The dismissal of a complaint pursuant to 28 U.S.C. § 1915(d) is reviewed under the abuse of discretion standard. See Denton v. Hernandez, 112 S. Ct. 1728, 1734 (1992). A district court may dismiss a complaint as frivolous if it lacks an arguable basis in law or in fact. Neitzke v. Williams, 490 U.S. 319, 325 (1989); Lawler v. Marshall, 898 F.2d 1196, 1198 (6th Cir. 1990). Claims that lack an arguable basis in law include claims of infringement of a legal interest which clearly does not exist.

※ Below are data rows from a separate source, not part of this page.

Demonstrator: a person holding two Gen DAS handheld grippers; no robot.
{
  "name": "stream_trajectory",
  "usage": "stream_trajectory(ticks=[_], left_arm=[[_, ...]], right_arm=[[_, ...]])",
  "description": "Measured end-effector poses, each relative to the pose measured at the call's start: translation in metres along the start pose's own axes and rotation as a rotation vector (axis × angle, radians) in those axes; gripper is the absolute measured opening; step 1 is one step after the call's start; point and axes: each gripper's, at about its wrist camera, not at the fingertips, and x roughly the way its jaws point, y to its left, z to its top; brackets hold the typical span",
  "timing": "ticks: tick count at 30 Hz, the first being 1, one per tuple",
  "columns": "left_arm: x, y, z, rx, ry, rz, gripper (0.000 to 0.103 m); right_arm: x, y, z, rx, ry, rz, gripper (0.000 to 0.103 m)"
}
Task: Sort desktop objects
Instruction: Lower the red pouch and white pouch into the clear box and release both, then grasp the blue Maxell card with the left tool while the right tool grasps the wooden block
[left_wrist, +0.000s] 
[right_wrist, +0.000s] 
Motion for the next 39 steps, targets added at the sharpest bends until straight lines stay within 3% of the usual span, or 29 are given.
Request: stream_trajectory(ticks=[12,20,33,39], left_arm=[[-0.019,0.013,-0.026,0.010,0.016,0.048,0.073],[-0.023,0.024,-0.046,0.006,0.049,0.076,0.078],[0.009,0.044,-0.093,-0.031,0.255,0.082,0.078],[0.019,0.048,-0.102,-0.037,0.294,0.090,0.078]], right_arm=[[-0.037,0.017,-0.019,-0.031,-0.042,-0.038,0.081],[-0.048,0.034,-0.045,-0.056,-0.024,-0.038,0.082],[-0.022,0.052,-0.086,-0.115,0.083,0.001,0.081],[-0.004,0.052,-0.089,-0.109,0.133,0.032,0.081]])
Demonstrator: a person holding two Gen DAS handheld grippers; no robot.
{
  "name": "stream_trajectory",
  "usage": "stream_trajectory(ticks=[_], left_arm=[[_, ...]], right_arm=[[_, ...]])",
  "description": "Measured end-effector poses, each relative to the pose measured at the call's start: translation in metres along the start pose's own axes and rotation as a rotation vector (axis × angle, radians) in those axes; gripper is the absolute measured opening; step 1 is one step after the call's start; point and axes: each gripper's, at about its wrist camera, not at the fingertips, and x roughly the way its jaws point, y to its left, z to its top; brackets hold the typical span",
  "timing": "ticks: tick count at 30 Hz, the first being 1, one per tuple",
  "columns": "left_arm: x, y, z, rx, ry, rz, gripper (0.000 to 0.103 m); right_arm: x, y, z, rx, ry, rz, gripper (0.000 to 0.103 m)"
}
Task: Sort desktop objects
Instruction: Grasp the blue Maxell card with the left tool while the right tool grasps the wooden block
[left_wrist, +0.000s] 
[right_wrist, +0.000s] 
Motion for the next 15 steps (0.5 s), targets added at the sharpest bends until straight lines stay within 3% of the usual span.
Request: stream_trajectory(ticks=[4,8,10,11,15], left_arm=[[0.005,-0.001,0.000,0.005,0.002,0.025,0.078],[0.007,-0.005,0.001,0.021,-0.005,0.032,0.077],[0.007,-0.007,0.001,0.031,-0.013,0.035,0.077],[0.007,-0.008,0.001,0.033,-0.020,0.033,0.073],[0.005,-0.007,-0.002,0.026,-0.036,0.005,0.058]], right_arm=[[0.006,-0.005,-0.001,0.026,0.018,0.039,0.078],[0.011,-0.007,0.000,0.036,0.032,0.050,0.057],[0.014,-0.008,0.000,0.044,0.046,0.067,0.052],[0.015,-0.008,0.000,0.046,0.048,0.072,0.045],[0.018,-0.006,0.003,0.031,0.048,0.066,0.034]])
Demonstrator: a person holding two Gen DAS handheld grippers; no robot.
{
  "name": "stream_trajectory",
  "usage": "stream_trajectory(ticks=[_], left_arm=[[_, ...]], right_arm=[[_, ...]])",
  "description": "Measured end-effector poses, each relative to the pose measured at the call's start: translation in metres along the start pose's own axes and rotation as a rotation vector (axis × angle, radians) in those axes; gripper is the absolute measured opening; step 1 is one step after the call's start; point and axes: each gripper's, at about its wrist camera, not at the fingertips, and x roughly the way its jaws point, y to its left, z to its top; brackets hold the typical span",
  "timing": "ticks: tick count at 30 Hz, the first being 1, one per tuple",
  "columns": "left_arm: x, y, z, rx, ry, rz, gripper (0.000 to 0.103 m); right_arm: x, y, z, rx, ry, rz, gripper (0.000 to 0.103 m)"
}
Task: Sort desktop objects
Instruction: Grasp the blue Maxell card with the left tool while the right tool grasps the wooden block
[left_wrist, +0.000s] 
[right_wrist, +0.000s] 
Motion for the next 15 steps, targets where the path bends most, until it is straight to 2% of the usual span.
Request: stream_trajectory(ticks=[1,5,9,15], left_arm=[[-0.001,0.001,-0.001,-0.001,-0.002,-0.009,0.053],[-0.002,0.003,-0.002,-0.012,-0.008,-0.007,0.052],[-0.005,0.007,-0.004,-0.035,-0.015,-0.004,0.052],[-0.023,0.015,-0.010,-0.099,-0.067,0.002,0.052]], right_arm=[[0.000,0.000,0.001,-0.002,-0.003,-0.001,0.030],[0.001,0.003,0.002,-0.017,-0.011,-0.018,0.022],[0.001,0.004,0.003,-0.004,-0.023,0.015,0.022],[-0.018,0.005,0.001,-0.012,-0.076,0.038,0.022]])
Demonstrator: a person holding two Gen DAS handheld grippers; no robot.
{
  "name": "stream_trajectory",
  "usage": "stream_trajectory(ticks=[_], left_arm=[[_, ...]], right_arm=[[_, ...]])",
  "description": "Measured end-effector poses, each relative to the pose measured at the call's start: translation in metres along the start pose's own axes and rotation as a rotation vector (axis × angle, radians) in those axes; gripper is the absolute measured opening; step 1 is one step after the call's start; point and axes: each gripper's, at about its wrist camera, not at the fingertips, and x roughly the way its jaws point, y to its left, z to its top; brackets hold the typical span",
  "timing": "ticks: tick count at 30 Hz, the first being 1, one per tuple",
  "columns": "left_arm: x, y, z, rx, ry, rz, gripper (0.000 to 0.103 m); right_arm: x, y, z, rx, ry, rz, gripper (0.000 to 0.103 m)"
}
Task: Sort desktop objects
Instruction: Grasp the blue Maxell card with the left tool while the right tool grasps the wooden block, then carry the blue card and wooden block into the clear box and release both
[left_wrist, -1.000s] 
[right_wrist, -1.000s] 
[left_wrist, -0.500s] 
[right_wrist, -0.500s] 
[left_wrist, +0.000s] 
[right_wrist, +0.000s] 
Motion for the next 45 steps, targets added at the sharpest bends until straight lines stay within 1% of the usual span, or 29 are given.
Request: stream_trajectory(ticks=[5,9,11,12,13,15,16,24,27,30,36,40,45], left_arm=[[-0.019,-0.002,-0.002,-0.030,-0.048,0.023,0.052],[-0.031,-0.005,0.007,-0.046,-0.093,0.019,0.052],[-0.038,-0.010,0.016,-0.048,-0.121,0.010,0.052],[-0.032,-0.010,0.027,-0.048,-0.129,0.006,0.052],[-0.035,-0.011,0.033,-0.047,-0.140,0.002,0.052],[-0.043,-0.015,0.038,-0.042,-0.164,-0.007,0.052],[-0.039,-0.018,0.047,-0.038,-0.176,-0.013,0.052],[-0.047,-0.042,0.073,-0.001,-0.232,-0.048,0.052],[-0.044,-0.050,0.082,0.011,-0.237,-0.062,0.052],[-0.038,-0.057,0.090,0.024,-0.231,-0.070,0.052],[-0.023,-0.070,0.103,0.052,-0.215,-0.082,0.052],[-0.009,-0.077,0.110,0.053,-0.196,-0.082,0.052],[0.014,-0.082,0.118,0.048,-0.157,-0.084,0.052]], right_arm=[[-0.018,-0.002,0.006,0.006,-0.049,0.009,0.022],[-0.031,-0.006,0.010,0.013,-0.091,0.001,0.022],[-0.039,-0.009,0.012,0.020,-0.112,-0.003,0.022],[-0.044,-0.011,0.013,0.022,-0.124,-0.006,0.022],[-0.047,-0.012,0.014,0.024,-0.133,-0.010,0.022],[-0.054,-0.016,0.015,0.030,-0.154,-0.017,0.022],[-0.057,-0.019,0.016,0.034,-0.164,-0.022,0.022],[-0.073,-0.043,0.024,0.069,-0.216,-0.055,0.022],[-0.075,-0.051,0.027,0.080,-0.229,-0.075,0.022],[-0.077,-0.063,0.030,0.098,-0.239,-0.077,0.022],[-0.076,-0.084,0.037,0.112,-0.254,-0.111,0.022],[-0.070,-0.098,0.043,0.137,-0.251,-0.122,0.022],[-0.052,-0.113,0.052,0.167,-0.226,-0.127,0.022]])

Neitzke, 490 U.S. at 327-28; Lawler, 898 F.2d at 1198-99.

Flatt's claims are barred by judicial immunity. A judge will not be subject to suit for judicial acts. Stump v. Sparkman, 435 U.S. 349, 355-56 (1978). A judge will not be deprived of immunity because the action he took was in error, was done maliciously, or was in excess of his authority. Id. at 356-57. However, a judge will be subject to liability if he acts in the clear absence of all jurisdiction. Id. Judge Schma is entitled to judicial immunity as it is clear that his decisions were issued pursuant to his judicial function as a presiding judge. See Burns v. Reed, 500 U.S. 478, 495-96 (1991). Finally, because the district court expressly found Flatt's complaint to be frivolous, the district court could sua sponte dismiss the complaint without giving Flatt the opportunity to correct the deficiencies in the complaint. See Harris v. Johnson, 784 F.2d 222, 223-24 (6th Cir. 1986); Tingler v. Marshall, 716 F.2d 1109, 1111-12 (6th Cir. 1983).

Accordingly, we deny the requests for relief and affirm the district court's order. Rule 9(b) (3), Rules of the Sixth Circuit.